Work item. Output the entire listing below exactly as it stands.

Information supplied.
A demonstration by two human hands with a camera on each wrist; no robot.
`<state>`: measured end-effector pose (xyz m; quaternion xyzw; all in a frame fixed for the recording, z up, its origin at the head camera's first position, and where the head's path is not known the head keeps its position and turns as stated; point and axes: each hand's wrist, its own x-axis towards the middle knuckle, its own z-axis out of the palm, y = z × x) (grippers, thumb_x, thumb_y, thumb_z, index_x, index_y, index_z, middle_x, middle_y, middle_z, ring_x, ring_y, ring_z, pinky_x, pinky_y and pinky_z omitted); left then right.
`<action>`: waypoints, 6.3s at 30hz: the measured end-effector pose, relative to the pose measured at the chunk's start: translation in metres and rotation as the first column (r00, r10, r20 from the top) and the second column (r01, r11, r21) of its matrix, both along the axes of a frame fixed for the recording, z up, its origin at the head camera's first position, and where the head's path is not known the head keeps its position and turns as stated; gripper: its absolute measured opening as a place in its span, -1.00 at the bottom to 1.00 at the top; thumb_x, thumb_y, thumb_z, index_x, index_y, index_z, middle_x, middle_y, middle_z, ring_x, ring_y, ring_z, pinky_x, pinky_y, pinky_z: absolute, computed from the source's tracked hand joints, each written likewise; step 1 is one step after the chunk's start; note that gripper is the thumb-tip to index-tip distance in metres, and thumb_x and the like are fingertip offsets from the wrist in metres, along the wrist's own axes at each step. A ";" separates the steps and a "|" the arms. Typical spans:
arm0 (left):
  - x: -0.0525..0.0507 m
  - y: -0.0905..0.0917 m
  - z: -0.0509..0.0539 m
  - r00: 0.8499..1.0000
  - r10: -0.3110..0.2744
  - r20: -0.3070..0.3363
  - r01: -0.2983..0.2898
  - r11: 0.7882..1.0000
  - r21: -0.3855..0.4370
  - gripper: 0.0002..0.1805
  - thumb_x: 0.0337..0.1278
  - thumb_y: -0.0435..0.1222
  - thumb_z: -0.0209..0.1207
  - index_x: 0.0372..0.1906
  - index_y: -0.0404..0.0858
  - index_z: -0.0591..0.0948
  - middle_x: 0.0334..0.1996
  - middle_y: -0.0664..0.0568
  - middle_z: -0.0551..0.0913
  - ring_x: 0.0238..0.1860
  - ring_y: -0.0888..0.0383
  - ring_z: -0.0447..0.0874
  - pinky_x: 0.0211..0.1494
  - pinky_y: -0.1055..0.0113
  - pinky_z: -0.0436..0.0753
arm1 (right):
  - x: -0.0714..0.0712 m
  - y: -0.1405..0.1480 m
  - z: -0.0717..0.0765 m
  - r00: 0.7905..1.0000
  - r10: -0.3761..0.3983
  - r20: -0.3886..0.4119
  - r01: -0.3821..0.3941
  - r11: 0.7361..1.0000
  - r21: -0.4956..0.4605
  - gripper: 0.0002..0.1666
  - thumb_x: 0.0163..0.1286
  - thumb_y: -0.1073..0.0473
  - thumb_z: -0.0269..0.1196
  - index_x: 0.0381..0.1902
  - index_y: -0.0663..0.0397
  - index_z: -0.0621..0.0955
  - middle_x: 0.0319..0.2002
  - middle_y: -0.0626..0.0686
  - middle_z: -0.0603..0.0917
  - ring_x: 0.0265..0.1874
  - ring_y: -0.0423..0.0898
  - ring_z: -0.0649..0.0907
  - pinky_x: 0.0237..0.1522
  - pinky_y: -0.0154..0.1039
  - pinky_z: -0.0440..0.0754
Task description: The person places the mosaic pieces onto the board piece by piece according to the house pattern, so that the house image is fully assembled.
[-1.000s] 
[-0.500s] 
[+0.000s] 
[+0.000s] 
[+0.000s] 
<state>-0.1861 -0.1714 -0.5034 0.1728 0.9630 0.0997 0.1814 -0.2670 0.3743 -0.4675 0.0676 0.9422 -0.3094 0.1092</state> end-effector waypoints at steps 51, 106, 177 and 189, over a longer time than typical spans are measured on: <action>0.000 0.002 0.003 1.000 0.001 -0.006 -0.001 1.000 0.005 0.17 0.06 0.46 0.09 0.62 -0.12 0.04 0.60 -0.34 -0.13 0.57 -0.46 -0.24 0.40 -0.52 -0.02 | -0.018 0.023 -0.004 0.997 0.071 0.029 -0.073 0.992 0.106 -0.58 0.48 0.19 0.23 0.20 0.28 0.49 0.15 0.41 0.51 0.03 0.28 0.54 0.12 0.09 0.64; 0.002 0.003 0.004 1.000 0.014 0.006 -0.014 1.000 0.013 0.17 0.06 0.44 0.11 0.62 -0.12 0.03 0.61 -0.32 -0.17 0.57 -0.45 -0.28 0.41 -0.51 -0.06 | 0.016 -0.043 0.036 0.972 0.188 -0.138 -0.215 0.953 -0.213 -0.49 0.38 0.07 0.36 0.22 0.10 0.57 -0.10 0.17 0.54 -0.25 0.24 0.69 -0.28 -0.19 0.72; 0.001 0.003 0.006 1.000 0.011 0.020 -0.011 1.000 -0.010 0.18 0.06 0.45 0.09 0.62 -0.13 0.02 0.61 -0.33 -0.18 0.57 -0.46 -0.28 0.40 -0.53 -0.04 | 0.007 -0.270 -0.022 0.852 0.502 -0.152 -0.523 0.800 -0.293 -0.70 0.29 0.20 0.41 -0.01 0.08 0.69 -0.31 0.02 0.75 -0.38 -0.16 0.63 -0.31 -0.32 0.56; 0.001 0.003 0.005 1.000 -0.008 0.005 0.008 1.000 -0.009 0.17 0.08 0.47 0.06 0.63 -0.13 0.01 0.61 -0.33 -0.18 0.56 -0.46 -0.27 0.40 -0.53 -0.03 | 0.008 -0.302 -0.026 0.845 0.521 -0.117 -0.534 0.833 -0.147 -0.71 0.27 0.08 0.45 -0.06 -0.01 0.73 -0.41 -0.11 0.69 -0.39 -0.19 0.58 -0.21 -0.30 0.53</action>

Answer below.
A demonstration by two human hands with a camera on each wrist; no robot.
`<state>`: measured end-effector pose (xyz m; quaternion xyzw; all in a frame fixed for the recording, z up, its origin at the head camera's first position, and where the head's path is not known the head keeps its position and turns as stated; point and axes: each hand's wrist, its own x-axis towards the middle knuckle, its own z-axis out of the palm, y = z × x) (grippers, thumb_x, thumb_y, thumb_z, index_x, index_y, index_z, middle_x, middle_y, middle_z, ring_x, ring_y, ring_z, pinky_x, pinky_y and pinky_z omitted); left then right.
`<action>`: waypoints, 6.3s at 30hz: the measured end-effector pose, relative to the pose measured at the chunk's start: translation in metres and rotation as the first column (r00, r10, r20 from the top) and the second column (r01, r11, r21) of its matrix, both along the axes of a frame fixed for the recording, z up, its origin at the head camera's first position, and where the head's path is not known the head keeps its position and turns as stated; gripper: its absolute measured opening as a place in its span, -1.00 at the bottom to 1.00 at the top; thumb_x, thumb_y, thumb_z, index_x, index_y, index_z, middle_x, middle_y, middle_z, ring_x, ring_y, ring_z, pinky_x, pinky_y, pinky_z: absolute, computed from the source's tracked hand joints, each written likewise; step 1 is one step after the chunk's start; note that gripper is the thumb-tip to index-tip distance in metres, and thumb_x and the like are fingertip offsets from the wrist in metres, along the wrist's own axes at each step. A ";" separates the steps and a "|" the arms. Typical spans:
arm0 (left):
  - x: -0.0525..0.0507 m
  - y: -0.0905..0.0917 m
  - z: -0.0509..0.0539 m
  - r00: 0.8499..1.0000
  - r10: -0.3110..0.2744
  - r20: -0.3070..0.3363
  - r01: -0.2983..0.2898
  - r11: 0.7882..1.0000
  - r21: -0.3855..0.4370
  - gripper: 0.0002..0.1805
  - thumb_x: 0.0337..0.1278
  - thumb_y: -0.0435..0.1222
  - thumb_z: -0.0209..0.1207
  - index_x: 0.0372..0.1906
  - index_y: -0.0404..0.0858
  - index_z: -0.0591..0.0948
  - middle_x: 0.0334..0.1996
  - middle_y: -0.0664..0.0568
  - middle_z: -0.0551..0.0913
  - ring_x: 0.0238..0.1860
  - ring_y: -0.0888..0.0383
  - ring_z: -0.0447..0.0874
  - pinky_x: 0.0211..0.1494
  - pinky_y: -0.1055..0.0113
  - pinky_z: -0.0436..0.0753
arm1 (right):
  - x: -0.0714..0.0712 m
  - y: -0.1405..0.1480 m
  - z: -0.0717..0.0765 m
  - r00: 0.7905..1.0000
  - r10: -0.3761..0.3983
  - r20: -0.3886..0.4119
  - r01: -0.3821..0.3941
  - r11: 0.7361..1.0000
  - r21: -0.4956..0.4605
  - gripper: 0.0002..0.1666
  - thumb_x: 0.0163..0.1286
  - thumb_y: -0.1073..0.0473
  - thumb_z: -0.0269..0.1196
  - index_x: 0.0381..0.1902
  - index_y: -0.0663..0.0397
  - index_z: -0.0621..0.0955
  - middle_x: 0.0319..0.2002
  - middle_y: -0.0626..0.0686
  - middle_z: -0.0603..0.0917
  - ring_x: 0.0265..0.1874
  - ring_y: -0.0423..0.0898
  - ring_z: -0.0649..0.0907
  - pinky_x: 0.0237..0.1522
  - pinky_y: -0.0154..0.1039
  - pinky_z: -0.0440..0.0754
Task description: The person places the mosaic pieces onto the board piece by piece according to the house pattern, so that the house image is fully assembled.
[-1.000s] 
[-0.500s] 
[+0.000s] 
[+0.000s] 
[+0.000s] 
<state>-0.1861 -0.1714 -0.5034 0.1728 0.9630 0.0997 0.1814 -0.2670 0.3743 -0.4675 0.0676 0.9422 -0.3094 0.1092</state> end-effector waypoints at steps 51, 106, 177 and 189, over a longer time than typical spans are measured on: <action>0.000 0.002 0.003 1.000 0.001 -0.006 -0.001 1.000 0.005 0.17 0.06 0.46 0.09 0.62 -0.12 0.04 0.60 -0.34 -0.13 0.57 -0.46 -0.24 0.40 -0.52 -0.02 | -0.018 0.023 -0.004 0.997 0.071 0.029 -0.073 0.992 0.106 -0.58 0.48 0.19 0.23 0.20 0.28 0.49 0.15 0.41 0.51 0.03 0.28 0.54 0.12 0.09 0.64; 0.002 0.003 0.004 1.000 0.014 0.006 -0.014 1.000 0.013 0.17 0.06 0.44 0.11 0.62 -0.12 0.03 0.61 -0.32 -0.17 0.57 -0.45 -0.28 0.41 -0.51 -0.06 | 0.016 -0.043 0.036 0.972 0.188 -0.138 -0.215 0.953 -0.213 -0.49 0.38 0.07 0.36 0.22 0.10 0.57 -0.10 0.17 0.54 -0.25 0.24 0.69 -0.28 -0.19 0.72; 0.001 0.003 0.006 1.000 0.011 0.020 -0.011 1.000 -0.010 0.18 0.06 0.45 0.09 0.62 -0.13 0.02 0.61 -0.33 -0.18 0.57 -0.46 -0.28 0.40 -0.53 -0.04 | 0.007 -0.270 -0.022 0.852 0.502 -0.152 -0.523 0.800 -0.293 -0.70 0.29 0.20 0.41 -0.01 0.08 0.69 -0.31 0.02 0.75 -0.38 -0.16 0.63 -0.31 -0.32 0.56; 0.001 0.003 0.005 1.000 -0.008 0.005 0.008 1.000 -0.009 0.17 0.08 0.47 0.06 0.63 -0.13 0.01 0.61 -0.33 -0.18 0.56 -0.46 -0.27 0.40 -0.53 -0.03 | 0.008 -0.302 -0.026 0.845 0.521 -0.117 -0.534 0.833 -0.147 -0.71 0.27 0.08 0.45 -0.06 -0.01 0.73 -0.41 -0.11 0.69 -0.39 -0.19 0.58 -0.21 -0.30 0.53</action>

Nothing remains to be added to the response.